▶ [WHAT YOU ARE ASKED TO DO]
From the first line to the last, set down the material exactly and drop every picture.

************

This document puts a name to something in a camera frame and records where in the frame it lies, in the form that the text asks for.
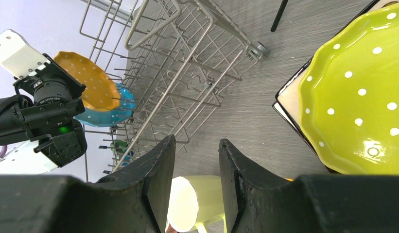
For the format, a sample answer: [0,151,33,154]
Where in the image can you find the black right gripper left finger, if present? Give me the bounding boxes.
[0,135,175,233]

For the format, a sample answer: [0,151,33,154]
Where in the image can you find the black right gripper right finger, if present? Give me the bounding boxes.
[219,139,399,233]

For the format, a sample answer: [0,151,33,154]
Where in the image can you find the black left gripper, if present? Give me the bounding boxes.
[0,54,87,167]

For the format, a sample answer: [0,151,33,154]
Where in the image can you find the orange polka dot plate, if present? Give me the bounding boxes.
[53,51,120,112]

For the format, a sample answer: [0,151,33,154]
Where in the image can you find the blue polka dot plate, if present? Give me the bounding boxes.
[73,83,137,128]

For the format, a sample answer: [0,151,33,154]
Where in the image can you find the square floral plate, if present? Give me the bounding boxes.
[272,0,399,156]

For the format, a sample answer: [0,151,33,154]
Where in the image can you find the green polka dot plate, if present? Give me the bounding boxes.
[298,2,399,175]

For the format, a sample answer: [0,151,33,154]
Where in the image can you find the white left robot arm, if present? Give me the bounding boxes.
[0,57,87,174]

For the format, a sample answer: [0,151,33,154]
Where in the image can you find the yellow green mug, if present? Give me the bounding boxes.
[167,175,227,233]

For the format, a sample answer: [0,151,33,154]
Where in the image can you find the blue green toy blocks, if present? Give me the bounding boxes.
[110,140,134,166]

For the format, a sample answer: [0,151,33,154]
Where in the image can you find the grey wire dish rack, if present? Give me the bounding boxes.
[79,0,268,174]

************

▶ [ANSWER SPACE]
This document puts a name to something in a camera frame and records where in the frame it lies, in the form that the text asks for.
For the format, a sample answer: [0,151,33,154]
Where in the image can you find the black right gripper left finger, if present? Give me the bounding boxes.
[0,135,175,233]

For the format, a sample answer: [0,151,33,154]
Where in the image can you find the black right gripper right finger, if present? Give me the bounding boxes.
[219,139,399,233]

For the format, a sample answer: [0,151,33,154]
Where in the image can you find the black left gripper, if present? Give me the bounding boxes.
[0,54,87,167]

For the format, a sample answer: [0,151,33,154]
Where in the image can you find the orange polka dot plate, if present? Give me the bounding boxes.
[53,51,120,112]

For the format, a sample answer: [0,151,33,154]
Where in the image can you find the blue polka dot plate, if present? Give me the bounding boxes.
[73,83,137,128]

For the format, a sample answer: [0,151,33,154]
Where in the image can you find the square floral plate, if present? Give me the bounding boxes.
[272,0,399,156]

For the format, a sample answer: [0,151,33,154]
Where in the image can you find the green polka dot plate, if present? Give me the bounding boxes.
[298,2,399,175]

For the format, a sample answer: [0,151,33,154]
Where in the image can you find the white left robot arm, if present? Give me the bounding boxes.
[0,57,87,174]

For the format, a sample answer: [0,151,33,154]
Where in the image can you find the yellow green mug, if present? Give me the bounding boxes.
[167,175,227,233]

For the format, a sample answer: [0,151,33,154]
Where in the image can you find the blue green toy blocks, if present? Give me the bounding boxes.
[110,140,134,166]

For the format, a sample answer: [0,151,33,154]
Where in the image can you find the grey wire dish rack, if present? Give me the bounding boxes.
[79,0,268,174]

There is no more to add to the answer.